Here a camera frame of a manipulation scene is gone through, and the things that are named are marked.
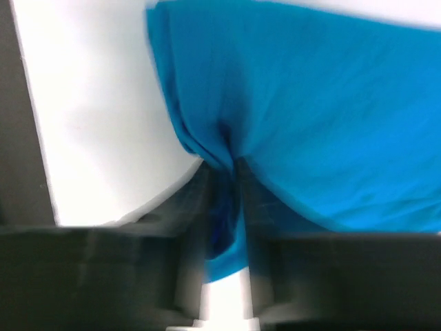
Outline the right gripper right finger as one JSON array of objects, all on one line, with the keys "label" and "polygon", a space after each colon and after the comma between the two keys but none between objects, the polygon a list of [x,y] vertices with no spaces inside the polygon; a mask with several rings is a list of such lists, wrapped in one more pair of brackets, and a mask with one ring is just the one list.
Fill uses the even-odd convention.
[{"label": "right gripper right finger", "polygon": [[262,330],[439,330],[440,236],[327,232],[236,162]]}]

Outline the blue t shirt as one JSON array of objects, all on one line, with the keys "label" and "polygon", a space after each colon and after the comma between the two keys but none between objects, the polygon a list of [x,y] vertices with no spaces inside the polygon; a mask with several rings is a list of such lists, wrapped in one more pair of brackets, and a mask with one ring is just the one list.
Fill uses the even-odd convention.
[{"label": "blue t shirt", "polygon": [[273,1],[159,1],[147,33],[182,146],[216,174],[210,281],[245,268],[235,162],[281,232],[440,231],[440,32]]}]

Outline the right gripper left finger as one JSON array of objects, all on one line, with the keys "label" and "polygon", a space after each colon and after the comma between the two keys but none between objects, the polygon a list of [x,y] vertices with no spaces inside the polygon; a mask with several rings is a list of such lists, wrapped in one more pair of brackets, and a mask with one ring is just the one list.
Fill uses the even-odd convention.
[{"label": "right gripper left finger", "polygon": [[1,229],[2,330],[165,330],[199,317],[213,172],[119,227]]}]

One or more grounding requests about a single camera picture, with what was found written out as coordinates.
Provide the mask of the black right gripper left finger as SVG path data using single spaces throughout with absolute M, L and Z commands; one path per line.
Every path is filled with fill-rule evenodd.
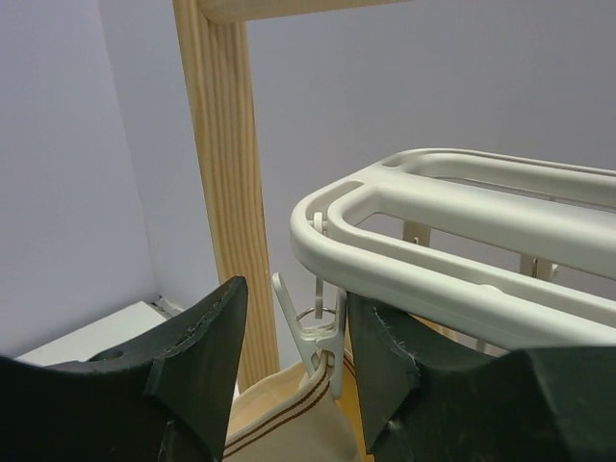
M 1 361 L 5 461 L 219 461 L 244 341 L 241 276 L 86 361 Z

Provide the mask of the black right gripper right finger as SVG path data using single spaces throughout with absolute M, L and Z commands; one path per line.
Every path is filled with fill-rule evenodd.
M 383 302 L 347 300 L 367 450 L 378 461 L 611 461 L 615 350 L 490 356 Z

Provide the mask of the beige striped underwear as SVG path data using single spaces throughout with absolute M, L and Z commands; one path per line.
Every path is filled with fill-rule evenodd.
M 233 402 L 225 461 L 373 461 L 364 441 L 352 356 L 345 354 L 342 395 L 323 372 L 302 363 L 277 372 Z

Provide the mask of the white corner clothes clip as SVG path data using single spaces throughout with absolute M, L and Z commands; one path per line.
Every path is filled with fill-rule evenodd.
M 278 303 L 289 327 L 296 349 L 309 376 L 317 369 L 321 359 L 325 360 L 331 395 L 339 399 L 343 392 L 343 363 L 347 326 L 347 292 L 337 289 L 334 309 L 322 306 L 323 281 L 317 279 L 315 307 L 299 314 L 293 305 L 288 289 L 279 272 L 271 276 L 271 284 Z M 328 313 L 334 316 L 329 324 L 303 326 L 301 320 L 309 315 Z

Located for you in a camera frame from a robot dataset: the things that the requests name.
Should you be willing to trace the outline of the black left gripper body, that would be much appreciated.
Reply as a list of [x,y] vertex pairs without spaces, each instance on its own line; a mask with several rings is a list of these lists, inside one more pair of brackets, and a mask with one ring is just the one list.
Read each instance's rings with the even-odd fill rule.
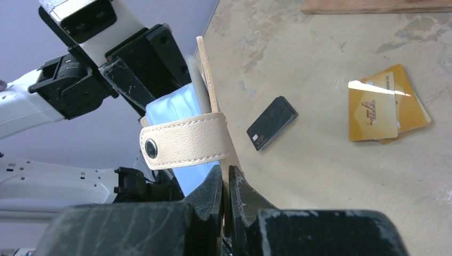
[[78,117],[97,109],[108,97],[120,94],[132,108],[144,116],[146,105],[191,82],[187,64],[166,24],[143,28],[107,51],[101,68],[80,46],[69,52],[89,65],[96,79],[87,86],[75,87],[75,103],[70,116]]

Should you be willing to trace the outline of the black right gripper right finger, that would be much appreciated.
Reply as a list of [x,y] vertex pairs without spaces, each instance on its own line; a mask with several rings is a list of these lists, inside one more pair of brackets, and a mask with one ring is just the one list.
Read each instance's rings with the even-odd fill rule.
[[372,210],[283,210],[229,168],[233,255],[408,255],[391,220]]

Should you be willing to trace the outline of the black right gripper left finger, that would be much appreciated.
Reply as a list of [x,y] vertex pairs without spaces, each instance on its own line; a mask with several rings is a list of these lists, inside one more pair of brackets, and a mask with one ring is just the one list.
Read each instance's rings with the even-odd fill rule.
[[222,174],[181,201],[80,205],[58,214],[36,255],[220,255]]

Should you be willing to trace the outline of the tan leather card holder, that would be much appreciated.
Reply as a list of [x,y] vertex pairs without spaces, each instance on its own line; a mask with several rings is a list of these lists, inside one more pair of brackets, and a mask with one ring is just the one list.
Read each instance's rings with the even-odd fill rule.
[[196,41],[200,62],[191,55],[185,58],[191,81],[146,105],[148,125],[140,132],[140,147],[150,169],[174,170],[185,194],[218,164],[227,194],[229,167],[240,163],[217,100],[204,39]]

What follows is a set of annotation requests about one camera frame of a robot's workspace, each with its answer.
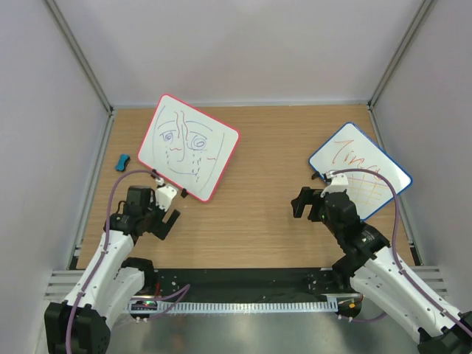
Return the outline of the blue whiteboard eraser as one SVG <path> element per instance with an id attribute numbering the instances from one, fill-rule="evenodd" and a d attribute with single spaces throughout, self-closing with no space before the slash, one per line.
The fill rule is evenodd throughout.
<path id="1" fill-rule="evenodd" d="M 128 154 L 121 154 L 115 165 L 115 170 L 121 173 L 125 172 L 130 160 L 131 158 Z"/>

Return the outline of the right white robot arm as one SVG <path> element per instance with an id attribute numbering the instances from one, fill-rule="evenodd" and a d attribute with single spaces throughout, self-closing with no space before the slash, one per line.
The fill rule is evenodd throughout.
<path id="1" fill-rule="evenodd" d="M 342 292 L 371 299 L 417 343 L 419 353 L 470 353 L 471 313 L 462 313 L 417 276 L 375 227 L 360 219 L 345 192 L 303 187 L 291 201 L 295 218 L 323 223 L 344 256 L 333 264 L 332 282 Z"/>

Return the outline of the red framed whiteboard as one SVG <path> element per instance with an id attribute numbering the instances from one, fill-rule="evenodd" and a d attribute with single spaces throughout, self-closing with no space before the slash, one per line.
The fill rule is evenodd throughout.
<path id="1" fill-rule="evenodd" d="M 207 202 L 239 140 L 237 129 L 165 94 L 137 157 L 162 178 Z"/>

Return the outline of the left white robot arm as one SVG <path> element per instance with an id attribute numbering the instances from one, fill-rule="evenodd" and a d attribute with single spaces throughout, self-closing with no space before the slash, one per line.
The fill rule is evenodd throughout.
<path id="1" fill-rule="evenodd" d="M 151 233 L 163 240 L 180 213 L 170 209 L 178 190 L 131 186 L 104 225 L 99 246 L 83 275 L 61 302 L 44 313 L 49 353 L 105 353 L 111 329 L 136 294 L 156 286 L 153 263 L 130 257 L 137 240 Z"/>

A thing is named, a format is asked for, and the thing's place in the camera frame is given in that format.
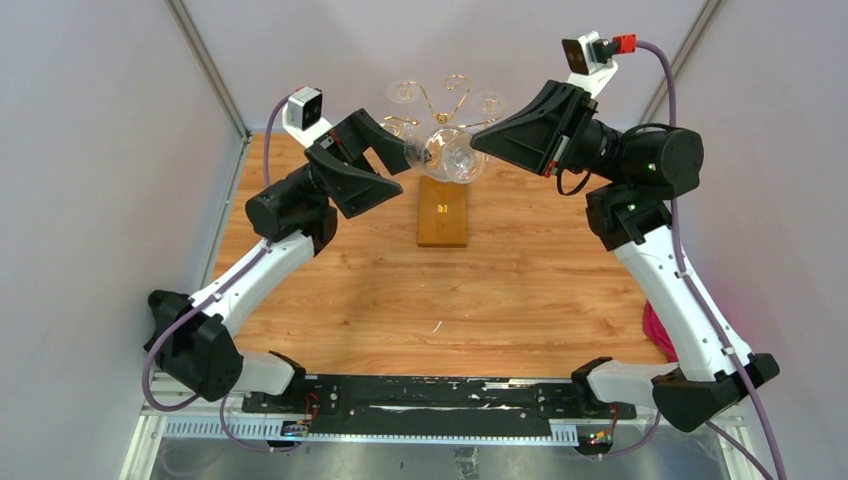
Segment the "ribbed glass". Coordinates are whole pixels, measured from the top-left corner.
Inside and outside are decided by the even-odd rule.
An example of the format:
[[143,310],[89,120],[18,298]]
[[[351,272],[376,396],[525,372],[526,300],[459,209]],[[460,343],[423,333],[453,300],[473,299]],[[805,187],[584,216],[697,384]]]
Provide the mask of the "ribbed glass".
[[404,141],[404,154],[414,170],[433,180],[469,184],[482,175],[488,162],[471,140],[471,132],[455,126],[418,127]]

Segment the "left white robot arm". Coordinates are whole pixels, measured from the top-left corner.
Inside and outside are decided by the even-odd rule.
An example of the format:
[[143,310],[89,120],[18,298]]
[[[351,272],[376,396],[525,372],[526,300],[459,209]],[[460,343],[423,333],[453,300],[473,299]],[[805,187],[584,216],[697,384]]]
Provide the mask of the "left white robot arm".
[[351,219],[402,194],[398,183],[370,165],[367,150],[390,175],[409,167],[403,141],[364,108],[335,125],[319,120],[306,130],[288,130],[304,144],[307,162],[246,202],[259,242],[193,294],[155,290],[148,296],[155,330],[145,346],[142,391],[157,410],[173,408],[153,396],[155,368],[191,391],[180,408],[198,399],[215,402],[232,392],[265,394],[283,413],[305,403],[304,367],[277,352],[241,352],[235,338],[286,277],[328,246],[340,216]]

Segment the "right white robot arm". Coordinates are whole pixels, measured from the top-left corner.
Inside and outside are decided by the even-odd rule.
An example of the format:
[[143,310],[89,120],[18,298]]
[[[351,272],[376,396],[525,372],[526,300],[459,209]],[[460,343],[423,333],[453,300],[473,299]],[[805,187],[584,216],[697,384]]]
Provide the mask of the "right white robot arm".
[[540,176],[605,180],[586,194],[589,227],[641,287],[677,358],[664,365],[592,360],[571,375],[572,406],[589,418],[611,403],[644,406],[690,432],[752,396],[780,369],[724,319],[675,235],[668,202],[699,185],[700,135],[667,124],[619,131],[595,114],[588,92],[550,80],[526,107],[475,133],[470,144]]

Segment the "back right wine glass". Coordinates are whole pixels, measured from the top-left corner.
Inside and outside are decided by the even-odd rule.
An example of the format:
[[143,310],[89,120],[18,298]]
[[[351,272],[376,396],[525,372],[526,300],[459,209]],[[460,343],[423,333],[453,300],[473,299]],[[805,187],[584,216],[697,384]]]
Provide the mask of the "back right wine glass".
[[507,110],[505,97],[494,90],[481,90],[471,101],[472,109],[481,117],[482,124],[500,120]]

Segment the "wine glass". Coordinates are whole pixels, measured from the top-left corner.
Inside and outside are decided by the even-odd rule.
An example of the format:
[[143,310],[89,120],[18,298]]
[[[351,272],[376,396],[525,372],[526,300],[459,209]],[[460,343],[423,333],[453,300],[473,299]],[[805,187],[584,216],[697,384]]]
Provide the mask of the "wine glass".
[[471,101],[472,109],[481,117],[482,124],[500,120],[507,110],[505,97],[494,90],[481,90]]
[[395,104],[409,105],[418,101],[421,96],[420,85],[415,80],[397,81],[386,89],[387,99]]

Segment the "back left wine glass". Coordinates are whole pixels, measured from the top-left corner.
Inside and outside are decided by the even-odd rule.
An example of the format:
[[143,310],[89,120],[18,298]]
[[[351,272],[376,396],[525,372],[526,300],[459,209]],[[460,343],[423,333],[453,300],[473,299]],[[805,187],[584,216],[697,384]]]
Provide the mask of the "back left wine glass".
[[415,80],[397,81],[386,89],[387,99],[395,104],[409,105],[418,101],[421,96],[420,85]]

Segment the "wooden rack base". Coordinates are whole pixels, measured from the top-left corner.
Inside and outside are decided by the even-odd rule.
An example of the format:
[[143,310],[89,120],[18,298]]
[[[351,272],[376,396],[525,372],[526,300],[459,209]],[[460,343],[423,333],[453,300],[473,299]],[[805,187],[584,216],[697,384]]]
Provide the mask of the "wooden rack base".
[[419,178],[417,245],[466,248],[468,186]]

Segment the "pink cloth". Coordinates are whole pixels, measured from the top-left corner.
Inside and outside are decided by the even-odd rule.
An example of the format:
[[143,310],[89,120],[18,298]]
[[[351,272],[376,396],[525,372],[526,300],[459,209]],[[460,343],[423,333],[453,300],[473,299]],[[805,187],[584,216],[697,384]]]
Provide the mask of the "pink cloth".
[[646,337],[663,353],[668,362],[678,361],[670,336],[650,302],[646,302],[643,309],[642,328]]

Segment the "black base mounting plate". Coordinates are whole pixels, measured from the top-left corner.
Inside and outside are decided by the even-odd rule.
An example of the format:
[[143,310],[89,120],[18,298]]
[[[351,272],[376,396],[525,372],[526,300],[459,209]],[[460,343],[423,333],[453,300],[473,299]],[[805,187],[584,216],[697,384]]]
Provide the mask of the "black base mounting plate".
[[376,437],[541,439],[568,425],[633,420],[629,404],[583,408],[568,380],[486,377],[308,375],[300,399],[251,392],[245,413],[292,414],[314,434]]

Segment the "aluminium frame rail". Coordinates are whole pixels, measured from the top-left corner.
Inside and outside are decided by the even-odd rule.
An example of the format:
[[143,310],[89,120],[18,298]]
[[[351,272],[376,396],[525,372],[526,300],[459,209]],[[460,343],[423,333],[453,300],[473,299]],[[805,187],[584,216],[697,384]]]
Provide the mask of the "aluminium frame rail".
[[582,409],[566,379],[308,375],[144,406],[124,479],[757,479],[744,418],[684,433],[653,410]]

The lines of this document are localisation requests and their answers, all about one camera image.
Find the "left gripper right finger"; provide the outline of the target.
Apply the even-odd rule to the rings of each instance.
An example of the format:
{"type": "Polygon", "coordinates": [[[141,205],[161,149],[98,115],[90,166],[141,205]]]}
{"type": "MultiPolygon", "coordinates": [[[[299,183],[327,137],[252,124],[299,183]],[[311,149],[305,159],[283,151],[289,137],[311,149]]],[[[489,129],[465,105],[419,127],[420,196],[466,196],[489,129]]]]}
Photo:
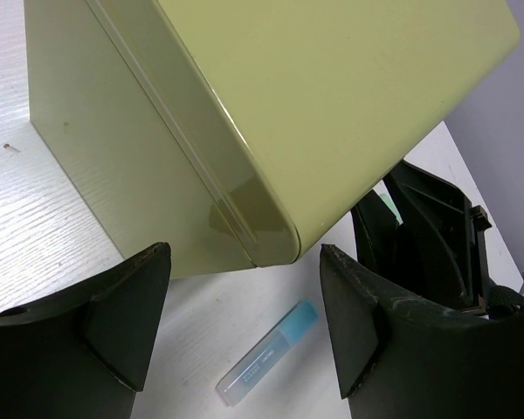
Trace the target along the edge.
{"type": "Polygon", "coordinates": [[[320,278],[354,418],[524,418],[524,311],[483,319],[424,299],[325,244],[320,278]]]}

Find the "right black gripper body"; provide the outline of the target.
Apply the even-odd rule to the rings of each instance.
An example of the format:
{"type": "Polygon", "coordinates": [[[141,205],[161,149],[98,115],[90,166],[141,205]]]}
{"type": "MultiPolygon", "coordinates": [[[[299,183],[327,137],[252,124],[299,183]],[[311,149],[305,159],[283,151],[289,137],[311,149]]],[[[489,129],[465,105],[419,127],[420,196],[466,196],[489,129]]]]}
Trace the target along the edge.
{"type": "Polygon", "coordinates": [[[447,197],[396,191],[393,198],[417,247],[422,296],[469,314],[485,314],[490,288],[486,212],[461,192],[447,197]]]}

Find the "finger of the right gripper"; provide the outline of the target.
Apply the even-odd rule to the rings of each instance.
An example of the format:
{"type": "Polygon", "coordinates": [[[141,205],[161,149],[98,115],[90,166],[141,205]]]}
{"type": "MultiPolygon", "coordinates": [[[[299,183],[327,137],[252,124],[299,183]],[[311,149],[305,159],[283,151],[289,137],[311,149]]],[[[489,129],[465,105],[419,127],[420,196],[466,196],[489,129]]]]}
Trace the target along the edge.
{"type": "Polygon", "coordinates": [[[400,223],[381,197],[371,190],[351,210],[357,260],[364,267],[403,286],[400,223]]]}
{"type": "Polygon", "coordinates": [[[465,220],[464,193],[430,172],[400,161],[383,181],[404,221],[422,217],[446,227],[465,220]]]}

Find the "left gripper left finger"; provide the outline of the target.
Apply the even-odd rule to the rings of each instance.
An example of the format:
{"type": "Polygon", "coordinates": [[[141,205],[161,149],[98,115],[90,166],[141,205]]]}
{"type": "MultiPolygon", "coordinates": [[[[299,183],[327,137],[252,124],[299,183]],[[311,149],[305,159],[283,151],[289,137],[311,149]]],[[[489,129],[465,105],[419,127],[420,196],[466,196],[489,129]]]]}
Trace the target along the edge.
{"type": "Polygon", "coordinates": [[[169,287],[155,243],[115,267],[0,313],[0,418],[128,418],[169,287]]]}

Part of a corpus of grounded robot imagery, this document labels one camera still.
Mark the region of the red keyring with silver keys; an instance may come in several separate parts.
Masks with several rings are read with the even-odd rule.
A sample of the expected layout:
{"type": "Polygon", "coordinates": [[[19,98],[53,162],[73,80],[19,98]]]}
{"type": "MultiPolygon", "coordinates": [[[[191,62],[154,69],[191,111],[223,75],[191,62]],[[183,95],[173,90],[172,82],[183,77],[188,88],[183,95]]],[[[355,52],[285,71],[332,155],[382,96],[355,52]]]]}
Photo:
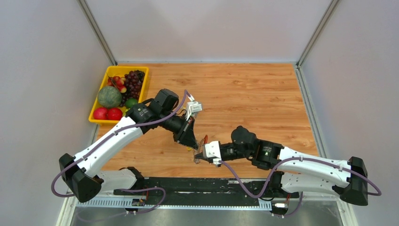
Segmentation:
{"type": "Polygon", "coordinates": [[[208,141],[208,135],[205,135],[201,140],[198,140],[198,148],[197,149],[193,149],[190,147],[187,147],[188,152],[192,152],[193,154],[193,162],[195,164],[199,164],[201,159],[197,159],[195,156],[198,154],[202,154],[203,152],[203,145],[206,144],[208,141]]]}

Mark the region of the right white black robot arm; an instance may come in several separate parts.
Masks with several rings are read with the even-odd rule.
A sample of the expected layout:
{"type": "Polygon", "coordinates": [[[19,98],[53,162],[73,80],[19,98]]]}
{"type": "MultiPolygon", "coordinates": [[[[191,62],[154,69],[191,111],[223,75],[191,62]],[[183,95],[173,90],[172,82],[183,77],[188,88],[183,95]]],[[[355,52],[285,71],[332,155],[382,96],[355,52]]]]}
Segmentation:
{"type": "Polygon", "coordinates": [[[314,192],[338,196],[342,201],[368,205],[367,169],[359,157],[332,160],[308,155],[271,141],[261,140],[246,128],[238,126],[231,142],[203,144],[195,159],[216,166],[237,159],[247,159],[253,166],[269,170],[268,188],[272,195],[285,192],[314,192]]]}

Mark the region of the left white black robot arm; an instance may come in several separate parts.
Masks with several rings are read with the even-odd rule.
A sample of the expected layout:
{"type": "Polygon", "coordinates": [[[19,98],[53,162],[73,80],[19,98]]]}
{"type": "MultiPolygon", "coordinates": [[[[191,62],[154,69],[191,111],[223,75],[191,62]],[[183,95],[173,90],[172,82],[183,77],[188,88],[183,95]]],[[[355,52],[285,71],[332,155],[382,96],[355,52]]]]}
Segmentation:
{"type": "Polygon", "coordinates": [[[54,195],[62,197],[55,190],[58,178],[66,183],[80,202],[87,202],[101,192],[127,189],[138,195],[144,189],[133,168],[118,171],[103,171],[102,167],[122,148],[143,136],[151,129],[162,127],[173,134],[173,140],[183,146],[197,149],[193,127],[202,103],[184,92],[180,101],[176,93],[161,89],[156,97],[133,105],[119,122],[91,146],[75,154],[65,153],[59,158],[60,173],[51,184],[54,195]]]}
-------------------------
Problem description →
List each line of the records that holds the string "body".

Result →
Should you be willing to trace the outline of the black left gripper body, that would be much appreciated.
Find the "right black gripper body"; provide the outline of the target.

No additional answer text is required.